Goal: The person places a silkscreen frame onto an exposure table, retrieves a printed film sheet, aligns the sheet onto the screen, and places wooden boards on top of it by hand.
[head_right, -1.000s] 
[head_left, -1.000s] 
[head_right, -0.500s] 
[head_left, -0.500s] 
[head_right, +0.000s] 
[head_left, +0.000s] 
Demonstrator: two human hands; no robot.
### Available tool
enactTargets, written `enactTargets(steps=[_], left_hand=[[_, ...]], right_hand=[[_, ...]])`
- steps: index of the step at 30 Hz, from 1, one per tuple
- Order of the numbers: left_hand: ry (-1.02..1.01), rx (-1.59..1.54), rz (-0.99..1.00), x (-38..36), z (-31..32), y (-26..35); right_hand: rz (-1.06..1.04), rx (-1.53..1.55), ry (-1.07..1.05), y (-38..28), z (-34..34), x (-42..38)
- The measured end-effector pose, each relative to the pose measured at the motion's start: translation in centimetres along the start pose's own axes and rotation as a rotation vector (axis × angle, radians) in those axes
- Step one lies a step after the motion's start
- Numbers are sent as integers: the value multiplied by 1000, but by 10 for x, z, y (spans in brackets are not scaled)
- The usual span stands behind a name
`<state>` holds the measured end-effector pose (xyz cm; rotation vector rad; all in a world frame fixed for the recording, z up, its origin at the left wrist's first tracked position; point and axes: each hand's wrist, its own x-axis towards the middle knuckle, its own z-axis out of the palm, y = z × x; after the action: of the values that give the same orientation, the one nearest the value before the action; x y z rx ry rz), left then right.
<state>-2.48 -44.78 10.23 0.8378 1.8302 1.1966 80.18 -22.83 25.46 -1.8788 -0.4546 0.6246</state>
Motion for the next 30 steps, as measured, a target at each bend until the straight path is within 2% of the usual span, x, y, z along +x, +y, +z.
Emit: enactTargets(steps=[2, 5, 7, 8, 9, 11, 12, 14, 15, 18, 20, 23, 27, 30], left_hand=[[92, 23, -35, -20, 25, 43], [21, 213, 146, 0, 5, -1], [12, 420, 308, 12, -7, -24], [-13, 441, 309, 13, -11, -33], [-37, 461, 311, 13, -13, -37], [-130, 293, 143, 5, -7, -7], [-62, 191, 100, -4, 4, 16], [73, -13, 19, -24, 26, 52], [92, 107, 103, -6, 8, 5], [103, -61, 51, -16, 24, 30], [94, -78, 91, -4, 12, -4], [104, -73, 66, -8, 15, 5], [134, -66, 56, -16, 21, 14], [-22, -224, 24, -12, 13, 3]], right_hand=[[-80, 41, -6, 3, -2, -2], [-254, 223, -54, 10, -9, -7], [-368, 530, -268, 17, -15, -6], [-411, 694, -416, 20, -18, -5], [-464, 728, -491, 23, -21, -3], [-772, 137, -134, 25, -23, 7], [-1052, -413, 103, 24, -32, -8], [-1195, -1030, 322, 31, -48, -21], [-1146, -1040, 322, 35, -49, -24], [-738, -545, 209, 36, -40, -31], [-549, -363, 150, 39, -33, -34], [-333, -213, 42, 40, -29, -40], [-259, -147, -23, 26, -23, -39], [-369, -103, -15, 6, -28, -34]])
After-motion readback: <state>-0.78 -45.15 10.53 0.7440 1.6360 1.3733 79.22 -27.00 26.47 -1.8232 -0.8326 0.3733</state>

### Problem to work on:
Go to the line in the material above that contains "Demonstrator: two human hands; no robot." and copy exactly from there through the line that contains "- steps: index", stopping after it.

### Solution:
Demonstrator: two human hands; no robot.
### Available tool
enactTargets, written `enactTargets(steps=[_], left_hand=[[_, ...]], right_hand=[[_, ...]])`
- steps: index of the step at 30 Hz, from 1, one per tuple

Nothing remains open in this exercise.